**Task prompt**
Go through the listing and return every line with "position" in it.

**Recorded data**
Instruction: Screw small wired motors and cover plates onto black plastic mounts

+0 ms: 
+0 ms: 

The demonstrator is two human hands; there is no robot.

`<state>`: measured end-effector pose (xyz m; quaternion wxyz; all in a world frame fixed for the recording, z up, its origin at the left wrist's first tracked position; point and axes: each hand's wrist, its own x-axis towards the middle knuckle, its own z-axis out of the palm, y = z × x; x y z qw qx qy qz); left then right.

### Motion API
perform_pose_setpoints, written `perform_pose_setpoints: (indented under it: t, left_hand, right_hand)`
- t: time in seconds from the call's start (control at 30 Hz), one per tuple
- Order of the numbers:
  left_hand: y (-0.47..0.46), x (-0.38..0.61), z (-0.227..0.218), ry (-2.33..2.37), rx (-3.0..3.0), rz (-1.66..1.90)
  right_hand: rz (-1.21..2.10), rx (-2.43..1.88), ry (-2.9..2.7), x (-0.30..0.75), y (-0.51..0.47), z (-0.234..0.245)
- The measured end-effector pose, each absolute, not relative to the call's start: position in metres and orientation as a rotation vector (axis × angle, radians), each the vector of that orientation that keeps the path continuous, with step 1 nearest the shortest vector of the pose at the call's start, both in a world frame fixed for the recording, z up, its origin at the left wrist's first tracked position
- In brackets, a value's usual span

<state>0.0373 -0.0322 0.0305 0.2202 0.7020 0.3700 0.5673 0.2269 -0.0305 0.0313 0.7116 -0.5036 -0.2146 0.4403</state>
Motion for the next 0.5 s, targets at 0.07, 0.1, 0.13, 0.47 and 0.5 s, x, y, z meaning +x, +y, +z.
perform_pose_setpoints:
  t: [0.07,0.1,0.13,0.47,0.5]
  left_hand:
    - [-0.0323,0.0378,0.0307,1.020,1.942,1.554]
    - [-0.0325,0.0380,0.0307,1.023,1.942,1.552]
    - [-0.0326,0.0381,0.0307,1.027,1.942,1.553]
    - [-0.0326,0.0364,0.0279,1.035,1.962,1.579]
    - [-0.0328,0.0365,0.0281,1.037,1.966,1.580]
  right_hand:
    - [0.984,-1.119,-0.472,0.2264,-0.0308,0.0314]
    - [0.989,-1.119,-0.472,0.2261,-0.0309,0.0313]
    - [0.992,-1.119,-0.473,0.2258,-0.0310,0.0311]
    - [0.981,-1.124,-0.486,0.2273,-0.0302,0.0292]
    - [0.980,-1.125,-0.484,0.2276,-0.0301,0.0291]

**Solution to this task**
`<state>`: measured end-effector pose (xyz m; quaternion wxyz; all in a world frame fixed for the recording, z up, its origin at the left wrist's first tracked position; point and axes: each hand's wrist, its own x-axis towards the middle knuckle, its own z-axis out of the palm, y = z × x; x y z qw qx qy qz); left then right.
- The measured end-effector pose, each absolute, not relative to the call's start: position in metres and orientation as a rotation vector (axis × angle, radians), each the vector of that orientation that keeps the path continuous, with step 1 nearest the shortest vector of the pose at the call's start, both in a world frame fixed for the recording, z up, its origin at the left wrist's first tracked position

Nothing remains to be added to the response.